## [Problem]
Reproduce the first line of the material below and each line after it, exactly, through the line containing "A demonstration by", and give nothing more.

Supplied information START

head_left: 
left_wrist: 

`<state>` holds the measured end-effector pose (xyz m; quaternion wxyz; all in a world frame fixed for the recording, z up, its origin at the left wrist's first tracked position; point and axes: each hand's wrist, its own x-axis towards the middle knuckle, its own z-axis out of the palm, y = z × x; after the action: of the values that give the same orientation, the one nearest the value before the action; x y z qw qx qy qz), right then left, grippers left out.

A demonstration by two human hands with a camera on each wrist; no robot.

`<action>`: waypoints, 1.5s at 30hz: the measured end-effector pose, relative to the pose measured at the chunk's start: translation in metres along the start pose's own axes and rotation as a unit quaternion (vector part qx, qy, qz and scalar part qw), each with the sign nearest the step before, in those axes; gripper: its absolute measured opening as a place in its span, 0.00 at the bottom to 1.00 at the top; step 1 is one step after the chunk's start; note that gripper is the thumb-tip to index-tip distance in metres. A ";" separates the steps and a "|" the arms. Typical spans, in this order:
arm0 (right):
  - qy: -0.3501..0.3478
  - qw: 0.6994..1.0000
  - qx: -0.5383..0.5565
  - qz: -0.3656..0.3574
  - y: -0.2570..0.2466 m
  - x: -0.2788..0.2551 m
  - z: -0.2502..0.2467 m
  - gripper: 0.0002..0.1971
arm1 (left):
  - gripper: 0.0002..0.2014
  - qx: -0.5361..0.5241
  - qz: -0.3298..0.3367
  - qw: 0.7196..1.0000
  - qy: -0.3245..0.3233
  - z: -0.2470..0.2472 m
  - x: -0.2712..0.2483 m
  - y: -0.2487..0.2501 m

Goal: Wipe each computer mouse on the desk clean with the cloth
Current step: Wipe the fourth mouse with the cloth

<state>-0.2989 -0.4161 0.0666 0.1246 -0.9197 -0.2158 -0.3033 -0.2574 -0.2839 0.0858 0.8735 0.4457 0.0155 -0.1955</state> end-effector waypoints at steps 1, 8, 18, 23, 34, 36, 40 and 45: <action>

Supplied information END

## [Response]
head_left: 
left_wrist: 

`<state>` holds the measured end-effector pose (xyz m; quaternion wxyz; all in a world frame fixed for the recording, z up, its origin at the left wrist's first tracked position; point and axes: each hand's wrist, its own x-axis towards the middle knuckle, its own z-axis out of the palm, y = z × x; after the action: of the values that give the same orientation, the one nearest the value before the action; x y z qw qx qy qz), right then left, grippers left out.

A demonstration by two human hands with a camera on each wrist; no robot.

Work on this exercise is finished.